Output exactly the first line of the listing and each line after it, through the line that contains "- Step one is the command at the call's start"; add nothing else.
........
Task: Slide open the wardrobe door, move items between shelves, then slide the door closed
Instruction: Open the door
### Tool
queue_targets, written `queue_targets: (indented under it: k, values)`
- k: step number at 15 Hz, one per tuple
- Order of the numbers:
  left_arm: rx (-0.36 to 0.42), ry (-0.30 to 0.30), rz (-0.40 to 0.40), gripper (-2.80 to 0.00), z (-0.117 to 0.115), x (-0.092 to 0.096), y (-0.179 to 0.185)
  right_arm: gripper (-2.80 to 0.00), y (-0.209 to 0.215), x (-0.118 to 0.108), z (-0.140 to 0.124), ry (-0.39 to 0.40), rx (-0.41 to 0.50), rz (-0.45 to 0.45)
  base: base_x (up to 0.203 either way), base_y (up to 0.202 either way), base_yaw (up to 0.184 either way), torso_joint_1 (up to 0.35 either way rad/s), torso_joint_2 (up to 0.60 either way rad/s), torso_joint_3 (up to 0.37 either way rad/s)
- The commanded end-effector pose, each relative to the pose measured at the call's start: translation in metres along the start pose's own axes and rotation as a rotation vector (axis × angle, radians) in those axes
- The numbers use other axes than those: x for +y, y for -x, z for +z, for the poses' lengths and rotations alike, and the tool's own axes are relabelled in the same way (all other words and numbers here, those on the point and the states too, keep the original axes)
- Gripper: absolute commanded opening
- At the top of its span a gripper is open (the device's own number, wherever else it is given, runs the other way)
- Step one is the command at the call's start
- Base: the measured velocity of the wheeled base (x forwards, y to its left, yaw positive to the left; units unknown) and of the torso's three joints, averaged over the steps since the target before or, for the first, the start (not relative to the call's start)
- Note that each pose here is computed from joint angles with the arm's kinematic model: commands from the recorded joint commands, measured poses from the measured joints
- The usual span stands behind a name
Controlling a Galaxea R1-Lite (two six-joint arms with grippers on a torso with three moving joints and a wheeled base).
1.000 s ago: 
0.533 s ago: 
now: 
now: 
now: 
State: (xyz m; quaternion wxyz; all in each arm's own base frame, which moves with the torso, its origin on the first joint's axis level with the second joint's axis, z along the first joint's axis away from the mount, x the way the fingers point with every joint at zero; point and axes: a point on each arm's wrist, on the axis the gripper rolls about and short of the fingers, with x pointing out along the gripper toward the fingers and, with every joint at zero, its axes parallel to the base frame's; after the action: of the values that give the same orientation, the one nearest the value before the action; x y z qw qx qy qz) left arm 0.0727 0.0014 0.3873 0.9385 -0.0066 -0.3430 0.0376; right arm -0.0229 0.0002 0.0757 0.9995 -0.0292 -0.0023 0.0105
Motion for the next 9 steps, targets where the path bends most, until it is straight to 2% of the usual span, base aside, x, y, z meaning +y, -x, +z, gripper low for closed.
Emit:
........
[OUTPUT]:
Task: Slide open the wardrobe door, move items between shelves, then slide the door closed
Instruction: Open the door
### Tool
queue_targets, written `queue_targets: (indented under it: k, values)`
- k: step number at 15 Hz, one per tuple
- Order of the numbers:
  left_arm: rx (-0.36 to 0.42), ry (-0.30 to 0.30), rz (-0.40 to 0.40), gripper (-2.80 to 0.00), z (-0.117 to 0.115), x (-0.092 to 0.096), y (-0.179 to 0.185)
  right_arm: gripper (-2.80 to 0.00), y (-0.209 to 0.215), x (-0.118 to 0.108), z (-0.140 to 0.124), ry (-0.39 to 0.40), rx (-0.41 to 0.50), rz (-0.45 to 0.45)
  base: base_x (up to 0.203 either way), base_y (up to 0.202 either way), base_yaw (up to 0.184 either way), torso_joint_1 (up to 0.35 either way rad/s), torso_joint_2 (up to 0.60 either way rad/s), torso_joint_3 (up to 0.37 either way rad/s)
- The commanded end-effector pose, each relative to the pose measured at the call's start: translation in metres along the start pose's own axes and rotation as a rotation vector (axis × angle, radians) in those axes
- The numbers use other axes than those: x for +y, y for -x, z for +z, for the poses' lengths and rotations alike, and the tool's own axes are relabelled in the same way (all other words and numbers here, those on the point and the states too, keep the original axes)
- Gripper: absolute commanded opening
- At the top of its span a gripper is open (the device's own number, wherever else it is given, runs the other way)
- Step one is the command at the call's start

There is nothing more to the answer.